Leaders of the Kansas House and Senate education committees were in Wichita on Friday to plug a proposed school funding formula that would allow parents to use tax funds for private schools.
“For your child, who’s in charge?” Sen. Steve Abrams, R-Arkansas City, asked members of the Wichita Pachyderm Club during a luncheon forum Friday. “Right now the state is.”
Abrams, chairman of the Senate Education Committee, said, “If you are low-income or moderate-income and can’t afford $5,000 to $10,000 per year in order to send them to private school, what are your options? Your options: public school. That’s it.”
Abrams and Rep. Ron Highland, R-Wamego, chairman of the House Education Committee, said a provision in House Bill 2741 would allow parents to use 70 percent of the per-pupil state aid that would have gone to their local school district to instead pay for private schools, including religious schools or home schools.
The proposal also would prohibit spending state aid for food service programs and for extracurricular activities.
The measure drew enthusiastic applause from the room full mostly of Republicans in the Petroleum Club meeting room.
“It’s not public money, it’s taxpayer money,” Highland said. “The treasurer has it, they give it to the parent, and then the parent decides.
“Now, will it be challenged?

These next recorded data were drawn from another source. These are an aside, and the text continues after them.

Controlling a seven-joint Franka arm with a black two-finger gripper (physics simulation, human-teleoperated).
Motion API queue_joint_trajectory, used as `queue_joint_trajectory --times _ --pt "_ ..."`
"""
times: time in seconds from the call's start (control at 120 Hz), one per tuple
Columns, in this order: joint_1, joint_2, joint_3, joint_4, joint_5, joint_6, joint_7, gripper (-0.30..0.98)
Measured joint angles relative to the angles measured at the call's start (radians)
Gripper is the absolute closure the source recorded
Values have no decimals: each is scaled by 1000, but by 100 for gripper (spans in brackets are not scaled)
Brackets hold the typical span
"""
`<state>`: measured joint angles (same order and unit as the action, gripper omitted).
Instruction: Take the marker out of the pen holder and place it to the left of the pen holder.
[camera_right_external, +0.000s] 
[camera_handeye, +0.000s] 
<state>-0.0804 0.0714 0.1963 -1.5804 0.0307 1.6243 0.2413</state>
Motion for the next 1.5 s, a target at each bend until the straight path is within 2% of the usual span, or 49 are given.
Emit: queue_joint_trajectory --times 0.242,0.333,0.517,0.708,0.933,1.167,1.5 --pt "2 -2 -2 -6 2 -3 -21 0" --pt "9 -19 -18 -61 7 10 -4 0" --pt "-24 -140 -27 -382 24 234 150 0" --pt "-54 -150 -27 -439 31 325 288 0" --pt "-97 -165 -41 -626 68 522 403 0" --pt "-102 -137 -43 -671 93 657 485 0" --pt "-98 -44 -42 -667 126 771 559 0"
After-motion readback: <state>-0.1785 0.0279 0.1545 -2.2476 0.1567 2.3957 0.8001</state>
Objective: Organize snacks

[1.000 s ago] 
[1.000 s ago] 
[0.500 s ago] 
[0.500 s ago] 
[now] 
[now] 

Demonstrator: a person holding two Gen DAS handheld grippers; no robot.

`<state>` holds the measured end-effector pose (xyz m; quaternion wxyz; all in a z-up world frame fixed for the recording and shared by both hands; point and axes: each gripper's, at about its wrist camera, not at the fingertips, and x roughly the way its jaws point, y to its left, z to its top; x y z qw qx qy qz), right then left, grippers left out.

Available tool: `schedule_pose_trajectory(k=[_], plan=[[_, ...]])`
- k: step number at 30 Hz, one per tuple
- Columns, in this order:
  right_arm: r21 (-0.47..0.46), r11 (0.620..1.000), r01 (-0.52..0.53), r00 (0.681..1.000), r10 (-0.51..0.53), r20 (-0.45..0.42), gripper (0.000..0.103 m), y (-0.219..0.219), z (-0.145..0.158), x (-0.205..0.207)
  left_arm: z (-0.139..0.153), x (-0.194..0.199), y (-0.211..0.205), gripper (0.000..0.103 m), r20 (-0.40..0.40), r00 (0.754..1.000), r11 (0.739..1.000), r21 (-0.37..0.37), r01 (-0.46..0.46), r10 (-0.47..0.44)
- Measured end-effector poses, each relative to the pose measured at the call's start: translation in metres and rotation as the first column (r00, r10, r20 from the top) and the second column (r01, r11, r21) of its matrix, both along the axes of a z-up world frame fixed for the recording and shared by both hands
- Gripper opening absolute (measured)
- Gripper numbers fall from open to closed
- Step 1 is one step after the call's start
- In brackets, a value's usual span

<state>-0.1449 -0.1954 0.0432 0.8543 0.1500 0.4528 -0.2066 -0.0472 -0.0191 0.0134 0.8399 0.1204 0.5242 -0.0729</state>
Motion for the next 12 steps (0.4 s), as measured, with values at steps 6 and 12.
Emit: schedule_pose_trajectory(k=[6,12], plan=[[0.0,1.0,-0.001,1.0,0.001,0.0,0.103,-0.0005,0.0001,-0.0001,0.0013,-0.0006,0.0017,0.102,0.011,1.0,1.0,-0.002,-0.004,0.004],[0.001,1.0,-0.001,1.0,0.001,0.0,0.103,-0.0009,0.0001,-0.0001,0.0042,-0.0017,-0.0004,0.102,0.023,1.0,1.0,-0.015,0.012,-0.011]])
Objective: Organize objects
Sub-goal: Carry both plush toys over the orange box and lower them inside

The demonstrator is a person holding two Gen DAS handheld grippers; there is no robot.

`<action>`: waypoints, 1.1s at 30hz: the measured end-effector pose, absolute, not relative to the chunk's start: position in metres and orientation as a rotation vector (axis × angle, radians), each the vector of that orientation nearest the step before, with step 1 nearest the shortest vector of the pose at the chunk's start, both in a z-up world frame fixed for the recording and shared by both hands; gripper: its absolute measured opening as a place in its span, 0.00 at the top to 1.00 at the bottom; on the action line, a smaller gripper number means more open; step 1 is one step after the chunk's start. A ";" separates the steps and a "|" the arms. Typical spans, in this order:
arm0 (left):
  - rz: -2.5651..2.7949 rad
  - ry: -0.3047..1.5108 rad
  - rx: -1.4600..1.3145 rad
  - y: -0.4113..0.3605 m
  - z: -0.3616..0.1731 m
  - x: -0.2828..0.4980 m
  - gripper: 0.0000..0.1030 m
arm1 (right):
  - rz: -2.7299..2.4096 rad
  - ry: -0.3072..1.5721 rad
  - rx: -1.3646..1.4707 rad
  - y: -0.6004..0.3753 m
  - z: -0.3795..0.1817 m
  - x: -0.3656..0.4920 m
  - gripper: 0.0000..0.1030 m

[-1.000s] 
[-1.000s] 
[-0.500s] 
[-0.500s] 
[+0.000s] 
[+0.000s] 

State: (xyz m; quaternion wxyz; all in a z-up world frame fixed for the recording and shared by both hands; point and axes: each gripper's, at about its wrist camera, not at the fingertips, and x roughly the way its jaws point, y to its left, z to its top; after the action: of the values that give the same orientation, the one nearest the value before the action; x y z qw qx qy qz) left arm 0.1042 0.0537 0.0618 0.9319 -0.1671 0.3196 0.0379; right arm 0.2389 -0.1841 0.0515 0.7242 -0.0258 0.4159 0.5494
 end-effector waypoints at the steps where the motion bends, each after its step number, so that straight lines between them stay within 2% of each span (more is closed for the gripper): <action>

You absolutely bet it will be,” he said. “It will be a big fight, but at least we have to try. We have to do something.”
Opponents of the bill, which would replace the state’s block grant funding system, say the concept lacks financial and academic accountability. Abrams and Highland said it would give parents choices.
“There is nothing in the (state) constitution that says there must be some kind of state assessment or anything to follow up,” Abrams said.
“If parents are in charge of their own student, of their own kid, then they’re going to be the ones to make the determination about, ‘I am happy with this particular situation,’ ” he said.
“If the state is in charge, then the question remains: Should the public be happy with the (test) scores that we’re getting?”
Questioned why the proposed bill doesn’t push to expand charter schools — something Senate President Susan Wagle had pledged in the past — both lawmakers said that may require a complex constitutional battle.
“Kansas has one of the worst charter school laws in the country,” Highland said. “And to change that will be a storm that nobody really wanted to step into this year.
“This is a huge storm that we’ve stepped into, but the charter school is a situation where we are facing the entire education community. … We chose to go this route rather than the charter school route because it opened up more doors.”